2019 was Zeigler’s best year ever, with 36,000 retail units ringing up $1.3 billion in sales. His January 2020 purchase of Mercedes Benz-Sprinter and Infiniti stores in Hoffman Estates, IL and a Jaguar-Land Rover franchise in nearby Schaumburg – the largest acquisition in company history – added 300 employees.
Zeigler owns 21 franchises in Michigan, Indiana, Illinois and New York. Ten stores are listed on the WardsAuto Dealer 500, from No. 103 to No. 462.
Foreseeing a tight supply of new cars, Zeigler took action in April. “We started to do the math, looking at what we thought was going to happen in May, June, July, August,” he says. “The industry was going to run out of cars, so we started buying hundreds and hundreds of new cars nationwide from other dealers.”
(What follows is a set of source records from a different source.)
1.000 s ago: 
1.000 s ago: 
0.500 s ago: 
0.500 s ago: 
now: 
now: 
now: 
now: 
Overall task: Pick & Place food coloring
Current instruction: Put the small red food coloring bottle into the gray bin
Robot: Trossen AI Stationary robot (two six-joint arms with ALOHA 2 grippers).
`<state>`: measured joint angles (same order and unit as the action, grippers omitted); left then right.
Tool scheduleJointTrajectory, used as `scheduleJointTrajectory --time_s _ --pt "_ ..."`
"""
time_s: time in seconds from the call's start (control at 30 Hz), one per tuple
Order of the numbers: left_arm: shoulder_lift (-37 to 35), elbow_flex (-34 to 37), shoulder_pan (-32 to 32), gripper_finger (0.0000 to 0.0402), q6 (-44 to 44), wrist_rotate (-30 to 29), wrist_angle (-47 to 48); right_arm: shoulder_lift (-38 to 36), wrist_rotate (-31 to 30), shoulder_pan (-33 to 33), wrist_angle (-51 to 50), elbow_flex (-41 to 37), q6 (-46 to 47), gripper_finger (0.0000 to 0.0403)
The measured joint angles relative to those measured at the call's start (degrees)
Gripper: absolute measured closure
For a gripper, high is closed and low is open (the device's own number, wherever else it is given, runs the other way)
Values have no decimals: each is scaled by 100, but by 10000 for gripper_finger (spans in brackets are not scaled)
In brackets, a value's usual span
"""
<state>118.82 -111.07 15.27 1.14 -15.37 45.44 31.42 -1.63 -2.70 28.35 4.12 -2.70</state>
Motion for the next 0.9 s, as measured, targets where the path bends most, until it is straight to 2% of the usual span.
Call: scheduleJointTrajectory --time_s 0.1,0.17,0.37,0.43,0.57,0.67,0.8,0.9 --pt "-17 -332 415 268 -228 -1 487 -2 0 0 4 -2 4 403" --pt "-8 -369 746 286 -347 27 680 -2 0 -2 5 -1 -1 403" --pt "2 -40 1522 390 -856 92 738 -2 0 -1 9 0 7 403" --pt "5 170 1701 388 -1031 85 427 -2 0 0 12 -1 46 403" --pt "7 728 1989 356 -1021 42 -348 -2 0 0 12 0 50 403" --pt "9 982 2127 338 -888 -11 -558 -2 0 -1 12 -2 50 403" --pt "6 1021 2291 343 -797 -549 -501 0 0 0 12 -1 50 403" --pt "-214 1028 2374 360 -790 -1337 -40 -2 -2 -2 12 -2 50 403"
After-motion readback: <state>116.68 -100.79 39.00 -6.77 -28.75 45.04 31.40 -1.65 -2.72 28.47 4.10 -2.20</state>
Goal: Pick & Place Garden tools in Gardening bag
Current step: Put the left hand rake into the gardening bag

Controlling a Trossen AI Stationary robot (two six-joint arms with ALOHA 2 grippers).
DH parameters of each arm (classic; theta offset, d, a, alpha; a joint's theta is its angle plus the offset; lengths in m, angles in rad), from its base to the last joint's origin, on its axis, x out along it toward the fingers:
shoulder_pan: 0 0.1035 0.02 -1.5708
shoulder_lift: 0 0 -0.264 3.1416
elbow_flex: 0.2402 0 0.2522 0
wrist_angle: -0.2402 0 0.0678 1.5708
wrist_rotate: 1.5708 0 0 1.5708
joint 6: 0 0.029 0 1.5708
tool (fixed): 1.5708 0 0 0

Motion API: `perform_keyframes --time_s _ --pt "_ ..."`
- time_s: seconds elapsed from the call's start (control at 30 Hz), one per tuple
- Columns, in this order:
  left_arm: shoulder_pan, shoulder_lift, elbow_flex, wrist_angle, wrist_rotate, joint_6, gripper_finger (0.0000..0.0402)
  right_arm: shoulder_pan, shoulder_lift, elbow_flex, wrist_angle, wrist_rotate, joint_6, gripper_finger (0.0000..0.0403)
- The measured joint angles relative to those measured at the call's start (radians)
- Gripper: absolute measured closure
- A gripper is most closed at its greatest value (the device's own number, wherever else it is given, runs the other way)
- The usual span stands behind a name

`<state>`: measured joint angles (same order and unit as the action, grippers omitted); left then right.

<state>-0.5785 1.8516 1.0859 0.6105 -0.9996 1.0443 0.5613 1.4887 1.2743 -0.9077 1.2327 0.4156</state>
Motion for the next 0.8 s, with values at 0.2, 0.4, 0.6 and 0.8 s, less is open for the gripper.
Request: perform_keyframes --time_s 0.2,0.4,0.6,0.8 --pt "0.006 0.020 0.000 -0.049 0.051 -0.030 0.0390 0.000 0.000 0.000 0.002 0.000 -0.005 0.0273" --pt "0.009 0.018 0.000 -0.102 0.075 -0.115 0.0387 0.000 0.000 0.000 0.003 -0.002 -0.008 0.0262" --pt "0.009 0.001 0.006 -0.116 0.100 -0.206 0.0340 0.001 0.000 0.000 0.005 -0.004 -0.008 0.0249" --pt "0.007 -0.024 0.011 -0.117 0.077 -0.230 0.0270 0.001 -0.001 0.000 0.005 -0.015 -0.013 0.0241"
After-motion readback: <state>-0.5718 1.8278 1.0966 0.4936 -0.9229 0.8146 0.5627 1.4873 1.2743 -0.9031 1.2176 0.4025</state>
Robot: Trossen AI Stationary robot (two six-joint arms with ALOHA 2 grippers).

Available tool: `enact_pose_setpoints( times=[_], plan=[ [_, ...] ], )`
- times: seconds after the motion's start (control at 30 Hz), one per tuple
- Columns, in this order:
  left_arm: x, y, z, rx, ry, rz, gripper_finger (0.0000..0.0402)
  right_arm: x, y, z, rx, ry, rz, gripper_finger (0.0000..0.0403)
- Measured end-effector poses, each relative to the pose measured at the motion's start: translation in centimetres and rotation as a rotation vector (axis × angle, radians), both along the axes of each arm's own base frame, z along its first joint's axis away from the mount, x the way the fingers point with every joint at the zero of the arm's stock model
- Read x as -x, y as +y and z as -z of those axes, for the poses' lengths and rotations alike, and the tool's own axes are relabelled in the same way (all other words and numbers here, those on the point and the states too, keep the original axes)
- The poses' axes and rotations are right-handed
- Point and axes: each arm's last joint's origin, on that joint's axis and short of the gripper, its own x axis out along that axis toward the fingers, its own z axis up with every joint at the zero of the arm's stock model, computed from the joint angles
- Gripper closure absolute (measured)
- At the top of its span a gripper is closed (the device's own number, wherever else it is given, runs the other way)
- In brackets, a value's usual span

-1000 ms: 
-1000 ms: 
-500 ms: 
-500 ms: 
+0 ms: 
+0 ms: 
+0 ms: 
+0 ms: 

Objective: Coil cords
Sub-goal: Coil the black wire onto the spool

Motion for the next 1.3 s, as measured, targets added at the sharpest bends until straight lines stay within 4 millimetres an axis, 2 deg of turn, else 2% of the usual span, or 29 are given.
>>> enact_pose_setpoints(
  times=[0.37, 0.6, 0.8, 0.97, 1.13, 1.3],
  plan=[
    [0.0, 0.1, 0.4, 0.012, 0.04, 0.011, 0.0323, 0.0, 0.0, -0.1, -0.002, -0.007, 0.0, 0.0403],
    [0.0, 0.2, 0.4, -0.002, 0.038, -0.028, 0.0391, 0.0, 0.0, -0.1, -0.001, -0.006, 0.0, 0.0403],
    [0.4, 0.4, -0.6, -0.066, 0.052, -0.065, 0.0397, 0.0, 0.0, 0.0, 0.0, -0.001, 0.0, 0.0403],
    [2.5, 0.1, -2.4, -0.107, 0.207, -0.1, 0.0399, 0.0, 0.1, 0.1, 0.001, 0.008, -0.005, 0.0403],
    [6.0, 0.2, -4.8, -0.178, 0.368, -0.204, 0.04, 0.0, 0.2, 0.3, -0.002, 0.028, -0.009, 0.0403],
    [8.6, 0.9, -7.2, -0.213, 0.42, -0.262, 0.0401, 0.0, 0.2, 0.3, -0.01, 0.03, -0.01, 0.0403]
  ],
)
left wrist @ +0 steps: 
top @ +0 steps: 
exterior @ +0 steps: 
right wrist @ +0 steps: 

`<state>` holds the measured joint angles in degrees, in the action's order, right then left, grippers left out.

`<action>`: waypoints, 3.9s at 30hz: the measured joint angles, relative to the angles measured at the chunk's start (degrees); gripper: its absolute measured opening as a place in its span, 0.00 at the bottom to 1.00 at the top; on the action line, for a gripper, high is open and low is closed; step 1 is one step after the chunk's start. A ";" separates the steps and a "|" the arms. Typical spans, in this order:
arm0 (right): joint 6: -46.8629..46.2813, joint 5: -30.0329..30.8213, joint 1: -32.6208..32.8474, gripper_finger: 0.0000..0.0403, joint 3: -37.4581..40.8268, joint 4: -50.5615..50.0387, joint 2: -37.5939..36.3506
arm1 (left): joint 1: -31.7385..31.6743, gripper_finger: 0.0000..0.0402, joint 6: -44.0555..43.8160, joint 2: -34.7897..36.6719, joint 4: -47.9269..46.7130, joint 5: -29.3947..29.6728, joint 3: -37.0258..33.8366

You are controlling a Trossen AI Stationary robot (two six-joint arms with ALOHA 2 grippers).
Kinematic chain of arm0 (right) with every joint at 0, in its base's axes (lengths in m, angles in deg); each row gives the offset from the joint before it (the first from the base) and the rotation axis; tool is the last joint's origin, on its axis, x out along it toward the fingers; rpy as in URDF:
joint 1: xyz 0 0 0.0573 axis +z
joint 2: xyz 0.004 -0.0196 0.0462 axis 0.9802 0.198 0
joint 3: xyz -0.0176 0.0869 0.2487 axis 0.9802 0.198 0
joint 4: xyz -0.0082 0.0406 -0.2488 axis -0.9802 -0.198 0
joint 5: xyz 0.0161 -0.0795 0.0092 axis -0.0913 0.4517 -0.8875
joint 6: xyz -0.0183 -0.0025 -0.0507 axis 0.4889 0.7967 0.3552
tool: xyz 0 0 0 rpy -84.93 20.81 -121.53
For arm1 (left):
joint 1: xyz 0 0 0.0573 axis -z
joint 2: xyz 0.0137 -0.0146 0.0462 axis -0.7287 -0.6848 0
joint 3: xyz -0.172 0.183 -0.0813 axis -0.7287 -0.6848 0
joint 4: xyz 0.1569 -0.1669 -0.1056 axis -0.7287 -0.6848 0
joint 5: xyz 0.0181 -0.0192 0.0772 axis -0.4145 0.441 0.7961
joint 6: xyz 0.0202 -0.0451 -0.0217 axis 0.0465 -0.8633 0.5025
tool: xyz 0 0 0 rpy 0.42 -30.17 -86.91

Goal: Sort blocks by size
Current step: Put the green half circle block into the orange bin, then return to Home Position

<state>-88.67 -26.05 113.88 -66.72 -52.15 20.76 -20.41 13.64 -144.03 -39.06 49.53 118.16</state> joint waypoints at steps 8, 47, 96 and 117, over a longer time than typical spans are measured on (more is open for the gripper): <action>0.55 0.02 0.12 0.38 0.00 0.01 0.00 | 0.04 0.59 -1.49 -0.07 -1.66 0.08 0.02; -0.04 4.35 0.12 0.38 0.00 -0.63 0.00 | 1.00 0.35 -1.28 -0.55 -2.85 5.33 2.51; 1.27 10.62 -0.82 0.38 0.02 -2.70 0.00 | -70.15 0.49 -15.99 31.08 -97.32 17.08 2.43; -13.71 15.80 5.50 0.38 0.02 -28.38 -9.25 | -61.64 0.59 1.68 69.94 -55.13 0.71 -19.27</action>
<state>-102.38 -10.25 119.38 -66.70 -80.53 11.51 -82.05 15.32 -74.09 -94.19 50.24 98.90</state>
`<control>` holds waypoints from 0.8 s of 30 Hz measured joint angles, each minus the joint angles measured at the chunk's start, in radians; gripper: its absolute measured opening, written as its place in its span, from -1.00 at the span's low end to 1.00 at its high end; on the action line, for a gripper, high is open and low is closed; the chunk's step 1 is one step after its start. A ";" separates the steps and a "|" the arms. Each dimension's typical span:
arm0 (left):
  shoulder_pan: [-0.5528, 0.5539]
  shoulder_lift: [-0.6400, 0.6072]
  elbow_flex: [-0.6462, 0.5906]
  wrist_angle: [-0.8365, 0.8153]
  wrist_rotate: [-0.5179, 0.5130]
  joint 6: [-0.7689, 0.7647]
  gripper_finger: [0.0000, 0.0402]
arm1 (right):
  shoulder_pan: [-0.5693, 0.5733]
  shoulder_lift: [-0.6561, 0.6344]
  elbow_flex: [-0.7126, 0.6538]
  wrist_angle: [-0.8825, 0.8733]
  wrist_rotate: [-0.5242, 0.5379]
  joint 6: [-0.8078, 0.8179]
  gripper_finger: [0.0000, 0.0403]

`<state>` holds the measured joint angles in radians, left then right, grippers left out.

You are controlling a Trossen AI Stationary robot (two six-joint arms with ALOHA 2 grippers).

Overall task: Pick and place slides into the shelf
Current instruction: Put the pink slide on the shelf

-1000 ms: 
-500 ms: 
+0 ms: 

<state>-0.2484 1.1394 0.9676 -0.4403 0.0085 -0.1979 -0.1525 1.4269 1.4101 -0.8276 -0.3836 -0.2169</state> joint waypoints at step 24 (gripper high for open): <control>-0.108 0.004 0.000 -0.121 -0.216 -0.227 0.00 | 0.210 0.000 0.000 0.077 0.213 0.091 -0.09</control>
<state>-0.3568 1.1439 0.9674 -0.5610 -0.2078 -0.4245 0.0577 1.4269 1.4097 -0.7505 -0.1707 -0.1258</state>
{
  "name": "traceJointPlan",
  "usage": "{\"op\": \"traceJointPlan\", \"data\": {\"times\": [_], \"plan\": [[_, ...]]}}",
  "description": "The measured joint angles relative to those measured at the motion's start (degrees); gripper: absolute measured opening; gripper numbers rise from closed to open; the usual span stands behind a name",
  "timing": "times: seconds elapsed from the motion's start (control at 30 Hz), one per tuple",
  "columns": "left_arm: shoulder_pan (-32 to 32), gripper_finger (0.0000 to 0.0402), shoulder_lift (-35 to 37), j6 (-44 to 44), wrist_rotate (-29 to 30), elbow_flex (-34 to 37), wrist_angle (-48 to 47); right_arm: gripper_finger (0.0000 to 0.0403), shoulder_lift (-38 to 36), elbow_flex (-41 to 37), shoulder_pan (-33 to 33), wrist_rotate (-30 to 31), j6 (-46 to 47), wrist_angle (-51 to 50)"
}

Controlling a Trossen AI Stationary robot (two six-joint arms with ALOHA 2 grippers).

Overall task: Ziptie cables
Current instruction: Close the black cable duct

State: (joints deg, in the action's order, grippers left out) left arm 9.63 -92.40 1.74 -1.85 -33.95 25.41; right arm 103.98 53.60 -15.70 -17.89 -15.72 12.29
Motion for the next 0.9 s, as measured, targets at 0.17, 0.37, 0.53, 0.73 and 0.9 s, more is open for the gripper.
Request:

“I told our people our business is going to come out of this like a rocket ship because there is pent up demand,” Zeigler says.
One reason he thinks that way on the automotive side has to do with what’s going on at his motorsports dealership in Kalamazoo, MI. Sales there booming. “Motorsports is not a product that you need, it’s a product you want,” he says. The store’s performance “tells me people have confidence in the economy going forward.”
Customer incentive programs that automakers offered during the hard months helped dealer sales.
“Zero-percent financing has been a winner especially for long 84-month terms and deferred first payments,” says Krebs.
To help the digital auto retailing cause, General Motors enhanced its Shop-Click-Drive e-commerce tool.
To simplify dealership operations, some manufacturers, including GM, Fiat Chrysler Automobiles, Kia, Volkswagen and Subaru temporarily suspended dealers’ stairstep objective programs.
“That’s been very helpful, and I hope that sticks around for a while,” Serra says. “We still get additional money for each unit you sell but it’s not all-or-nothing depending if we hit a certain number. It allows you to run a lot healthier dealership operation and better serve your customer and your team, which ultimately I think is what the manufacturer is after.”